For this project we will be analyzing some 911 call data from Kaggle. All the data is specific to Montgomery County, Pennsylvania.
# Import Pandas and Numpy
import pandas as pd
import numpy as np
# Import visualization libraries and set %matplotlib inline.
%matplotlib inline
# Read in csv file
df = pd.read_csv('911.csv')
# Check the info of the dataframe
df.info()
# Check the head of the dataframe
df.head()
# What are the top 5 zipcodes for 911 calls?
df['zip'].value_counts().head()
The top five zipcodes for 911 calls are 19401, 19464, 19403, 19446, and 19406 with the total number of calls to the right of the zipcode number.
# What are the top 5 townships for 911 calls?
df['twp'].value_counts().head()
The top five townships for 911 calls are Lower Merion, Abington, Norristown, Upper Merrion, and Cheltenham with the number of 911 calls to the right of the township name.
# How many unique title codes are there?
df['title'].nunique()
There are 110 unique title codes in the dataframe for 911 calls.

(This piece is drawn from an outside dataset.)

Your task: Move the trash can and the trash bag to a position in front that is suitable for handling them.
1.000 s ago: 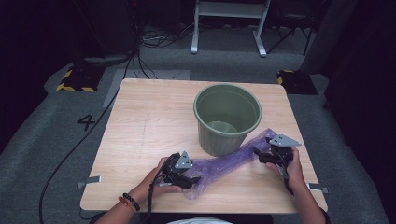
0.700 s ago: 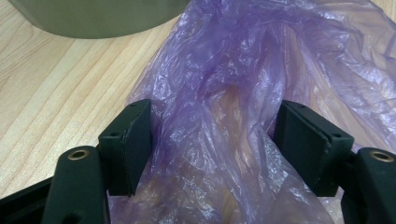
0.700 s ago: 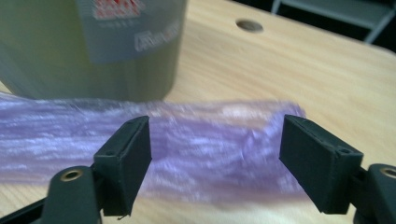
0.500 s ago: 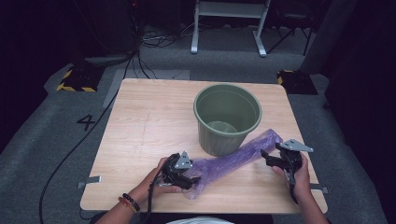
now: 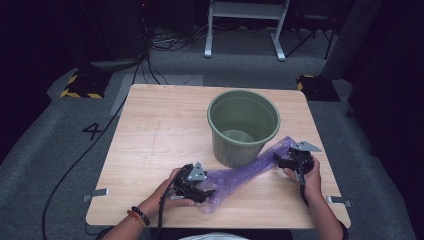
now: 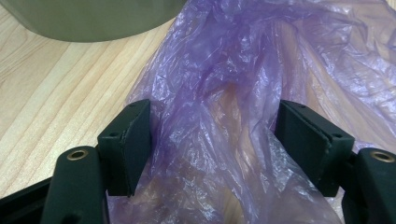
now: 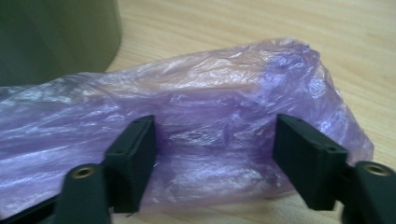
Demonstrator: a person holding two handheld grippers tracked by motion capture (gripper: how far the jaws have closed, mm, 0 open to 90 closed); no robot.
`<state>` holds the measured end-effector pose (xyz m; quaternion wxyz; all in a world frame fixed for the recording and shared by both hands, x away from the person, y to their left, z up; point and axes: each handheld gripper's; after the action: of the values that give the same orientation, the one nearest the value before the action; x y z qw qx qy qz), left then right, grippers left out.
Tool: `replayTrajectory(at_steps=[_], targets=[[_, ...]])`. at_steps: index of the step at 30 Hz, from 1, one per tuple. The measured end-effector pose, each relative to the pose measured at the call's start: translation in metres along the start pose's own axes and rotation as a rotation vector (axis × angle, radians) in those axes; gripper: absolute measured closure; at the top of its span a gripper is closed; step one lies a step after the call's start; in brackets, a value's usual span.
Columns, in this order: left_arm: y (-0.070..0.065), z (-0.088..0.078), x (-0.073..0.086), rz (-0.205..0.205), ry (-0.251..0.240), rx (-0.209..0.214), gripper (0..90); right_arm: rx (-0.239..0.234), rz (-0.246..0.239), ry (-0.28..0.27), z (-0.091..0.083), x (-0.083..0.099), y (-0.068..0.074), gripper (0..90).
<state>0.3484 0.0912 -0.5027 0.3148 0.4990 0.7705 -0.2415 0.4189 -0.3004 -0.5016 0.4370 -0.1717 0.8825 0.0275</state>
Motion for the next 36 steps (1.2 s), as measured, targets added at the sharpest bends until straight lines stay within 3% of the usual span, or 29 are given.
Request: replayTrajectory(at_steps=[4,9,16,20,25,28,33,36], targets=[[0.0,0.0,0.0,-0.001,0.0,-0.001,27.4,-0.009,0.0,0.003,0.001,-0.001,-0.002,37.0],[0.001,0.0,0.0,-0.002,0.01,-0.004,23.2,-0.082,0.0,0.021,0.004,-0.003,-0.004,51.8],[0.002,-0.001,0.001,0.008,0.014,0.005,20.7,-0.119,-0.019,0.017,0.006,-0.005,-0.006,64.0],[0.001,-0.005,0.001,0.015,0.032,-0.019,19.7,-0.137,-0.039,0.012,0.006,-0.004,-0.004,70.6],[0.001,-0.018,-0.001,0.006,-0.029,-0.007,18.9,-0.157,-0.051,0.01,0.006,-0.005,-0.004,74.3],[-0.001,-0.03,-0.004,0.013,-0.066,-0.025,19.1,-0.144,-0.057,0.004,0.006,-0.005,-0.004,78.4],[0.001,-0.041,-0.003,0.009,-0.081,-0.034,19.0,-0.127,-0.102,-0.018,0.007,-0.005,-0.005,82.2],[0.005,-0.049,0.0,0.007,-0.077,-0.049,18.9,-0.13,-0.095,-0.023,0.009,-0.006,-0.009,82.5]])
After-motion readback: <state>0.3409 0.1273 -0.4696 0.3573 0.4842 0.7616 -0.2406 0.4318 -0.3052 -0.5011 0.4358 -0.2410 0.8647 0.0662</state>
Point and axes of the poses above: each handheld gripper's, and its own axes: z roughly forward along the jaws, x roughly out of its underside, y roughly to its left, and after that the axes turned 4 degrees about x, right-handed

# Adding a new column to the dataframe that shows the reason for the 911 call
# Creating a function that splits the title column and takes the string before the colon
# in order to extract the reason for the call
def reason(title):
return title.split(':')[0]
df['Reason'] = df['title'].apply(lambda x: reason(x))
df['Reason']
# What is the most common Reason for a 911 call based off of this new column?
df['Reason'].value_counts()
The most common reason for a 911 call in Montgomery County, Pennsylvania is EMS.
# Import both seaborn and matplotlib for data visualization
import seaborn as sns
import matplotlib.pyplot as plt
sns.countplot(x = 'Reason', data=df)
Above is a countplot that shows the total number of calls based on each of the three reasons: EMS, Fire, and Traffic.
# Convert timeStamp variable from a string to DateTime objects
type(df['timeStamp'].iloc[0])
The data type of the objects in the timeStamp column are strings.
df['timeStamp'] = pd.to_datetime(df['timeStamp'])
# Create three new colummns that display the hour, month, and day respectively
df['Hour'] = df['timeStamp'].apply(lambda x: x.hour)
df['Month'] = df['timeStamp'].apply(lambda x: x.month)
df['Day'] = df['timeStamp'].apply(lambda x: x.dayofweek)
df.head()
The Day column displays the day as an integer from 0 to 6. I then created a dictionary to map each of the integers to a string name for each day of the week.
dmap = {0:'Mon',1:'Tue',2:'Wed',3:'Thu',4:'Fri',5:'Sat',6:'Sun'}
df['Day'] = df['Day'].apply(lambda x: dmap[x])
df.head()
# Creating a countplot that counts the number of calls per day of the week
# and splits them based on the reason for the call
sns.countplot(x = 'Day', data = df, hue = 'Reason')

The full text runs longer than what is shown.